→ WORK TASK
Count how many lines below include the string "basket", and give that number without anything else.

=== Section Start ===

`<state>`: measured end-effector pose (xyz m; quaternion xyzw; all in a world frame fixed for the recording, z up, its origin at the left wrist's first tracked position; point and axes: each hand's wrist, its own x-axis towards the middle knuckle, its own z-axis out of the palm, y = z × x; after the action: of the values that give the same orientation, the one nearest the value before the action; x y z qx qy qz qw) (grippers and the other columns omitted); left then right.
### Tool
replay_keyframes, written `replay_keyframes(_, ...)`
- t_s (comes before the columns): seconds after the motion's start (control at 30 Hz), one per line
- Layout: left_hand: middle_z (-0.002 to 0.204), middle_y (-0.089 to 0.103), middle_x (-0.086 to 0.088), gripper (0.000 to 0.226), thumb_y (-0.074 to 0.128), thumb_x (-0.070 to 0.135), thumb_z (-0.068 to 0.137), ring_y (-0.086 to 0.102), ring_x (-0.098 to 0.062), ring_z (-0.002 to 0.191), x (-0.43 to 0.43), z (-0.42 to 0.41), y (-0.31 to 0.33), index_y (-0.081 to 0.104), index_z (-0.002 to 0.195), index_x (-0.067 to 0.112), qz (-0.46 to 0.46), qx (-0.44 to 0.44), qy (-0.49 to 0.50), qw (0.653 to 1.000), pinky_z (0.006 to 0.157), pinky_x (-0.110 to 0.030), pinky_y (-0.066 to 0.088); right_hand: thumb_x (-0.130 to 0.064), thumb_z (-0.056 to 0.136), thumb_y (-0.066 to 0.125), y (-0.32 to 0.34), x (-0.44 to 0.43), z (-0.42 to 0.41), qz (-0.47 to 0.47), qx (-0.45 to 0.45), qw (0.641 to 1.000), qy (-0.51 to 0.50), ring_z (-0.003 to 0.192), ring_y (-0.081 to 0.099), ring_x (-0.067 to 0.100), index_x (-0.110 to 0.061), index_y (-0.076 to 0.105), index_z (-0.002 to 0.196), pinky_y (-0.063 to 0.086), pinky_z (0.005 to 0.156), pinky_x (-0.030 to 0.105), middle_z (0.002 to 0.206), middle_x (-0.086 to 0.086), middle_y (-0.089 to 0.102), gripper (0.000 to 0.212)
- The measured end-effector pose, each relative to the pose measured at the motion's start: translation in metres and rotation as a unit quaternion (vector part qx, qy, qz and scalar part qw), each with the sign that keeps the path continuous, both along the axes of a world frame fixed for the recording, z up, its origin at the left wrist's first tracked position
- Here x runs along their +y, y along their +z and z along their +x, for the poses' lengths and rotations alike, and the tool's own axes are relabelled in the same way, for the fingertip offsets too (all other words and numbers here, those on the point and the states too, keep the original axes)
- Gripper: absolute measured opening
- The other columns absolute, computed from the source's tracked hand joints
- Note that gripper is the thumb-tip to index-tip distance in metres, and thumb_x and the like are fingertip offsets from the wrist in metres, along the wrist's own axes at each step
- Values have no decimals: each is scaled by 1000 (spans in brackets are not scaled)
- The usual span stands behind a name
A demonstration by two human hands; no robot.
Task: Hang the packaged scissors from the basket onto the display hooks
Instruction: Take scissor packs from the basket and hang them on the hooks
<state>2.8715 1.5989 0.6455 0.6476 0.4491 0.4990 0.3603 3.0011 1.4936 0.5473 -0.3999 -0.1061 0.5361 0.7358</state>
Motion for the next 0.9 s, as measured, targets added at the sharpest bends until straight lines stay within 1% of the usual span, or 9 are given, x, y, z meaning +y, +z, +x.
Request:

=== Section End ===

→ SOLUTION TO THIS EXERCISE
2